Data shown
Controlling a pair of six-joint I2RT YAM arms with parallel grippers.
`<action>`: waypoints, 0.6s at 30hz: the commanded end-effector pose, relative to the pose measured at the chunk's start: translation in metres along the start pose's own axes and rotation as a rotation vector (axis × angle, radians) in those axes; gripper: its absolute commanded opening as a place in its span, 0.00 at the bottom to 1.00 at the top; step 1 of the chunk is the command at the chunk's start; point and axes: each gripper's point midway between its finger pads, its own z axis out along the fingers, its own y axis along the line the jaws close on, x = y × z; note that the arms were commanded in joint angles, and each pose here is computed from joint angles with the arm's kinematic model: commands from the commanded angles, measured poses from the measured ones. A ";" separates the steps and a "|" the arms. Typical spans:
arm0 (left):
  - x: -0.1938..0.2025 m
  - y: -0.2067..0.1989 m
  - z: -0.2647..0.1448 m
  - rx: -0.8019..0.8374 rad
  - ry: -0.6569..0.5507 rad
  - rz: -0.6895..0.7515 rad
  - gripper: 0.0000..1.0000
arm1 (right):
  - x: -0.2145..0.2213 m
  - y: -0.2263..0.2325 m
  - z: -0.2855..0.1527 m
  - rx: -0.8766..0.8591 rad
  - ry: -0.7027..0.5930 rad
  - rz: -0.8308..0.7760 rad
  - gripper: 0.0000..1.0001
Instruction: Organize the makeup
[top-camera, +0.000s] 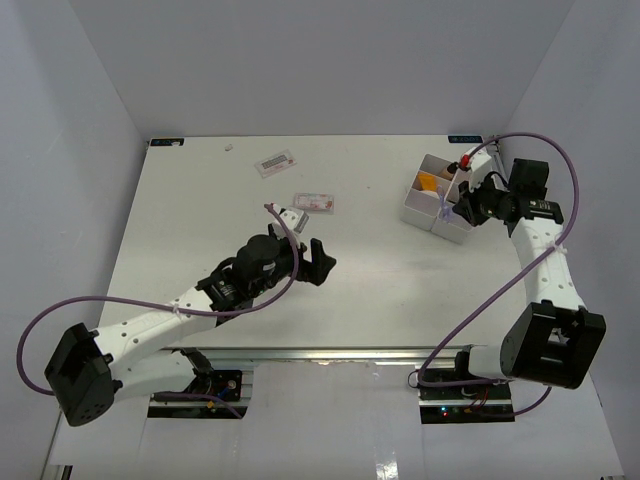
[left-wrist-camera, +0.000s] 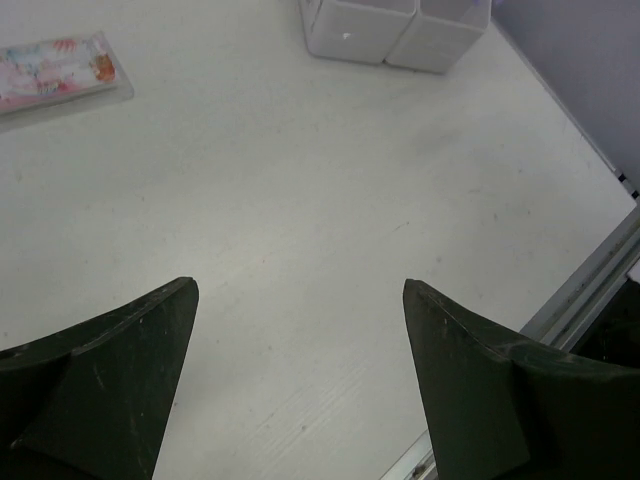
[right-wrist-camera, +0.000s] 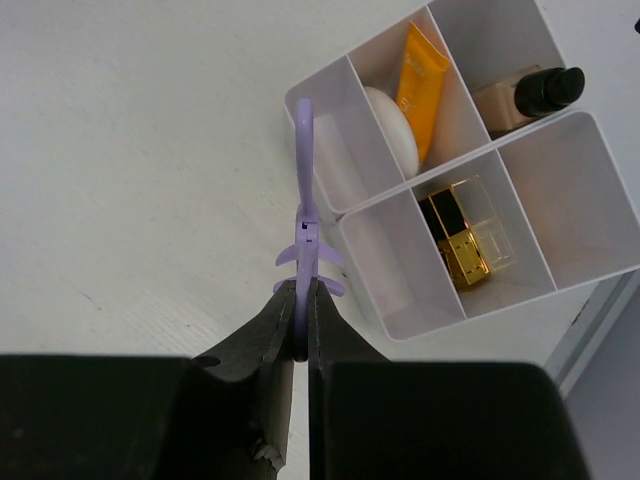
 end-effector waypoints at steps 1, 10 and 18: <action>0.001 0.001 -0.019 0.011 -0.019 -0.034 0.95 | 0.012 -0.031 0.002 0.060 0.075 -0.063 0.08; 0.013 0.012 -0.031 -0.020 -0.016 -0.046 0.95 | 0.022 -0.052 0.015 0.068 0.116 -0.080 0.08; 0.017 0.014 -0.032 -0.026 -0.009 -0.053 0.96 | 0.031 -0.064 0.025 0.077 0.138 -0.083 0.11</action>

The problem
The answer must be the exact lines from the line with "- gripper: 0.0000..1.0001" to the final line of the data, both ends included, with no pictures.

Task result
  - gripper: 0.0000..1.0001
Instruction: Organize the makeup
[top-camera, +0.000s] 
[left-wrist-camera, +0.000s] 
[right-wrist-camera, +0.000s] 
 end-effector waypoints at steps 1, 10 and 18: <action>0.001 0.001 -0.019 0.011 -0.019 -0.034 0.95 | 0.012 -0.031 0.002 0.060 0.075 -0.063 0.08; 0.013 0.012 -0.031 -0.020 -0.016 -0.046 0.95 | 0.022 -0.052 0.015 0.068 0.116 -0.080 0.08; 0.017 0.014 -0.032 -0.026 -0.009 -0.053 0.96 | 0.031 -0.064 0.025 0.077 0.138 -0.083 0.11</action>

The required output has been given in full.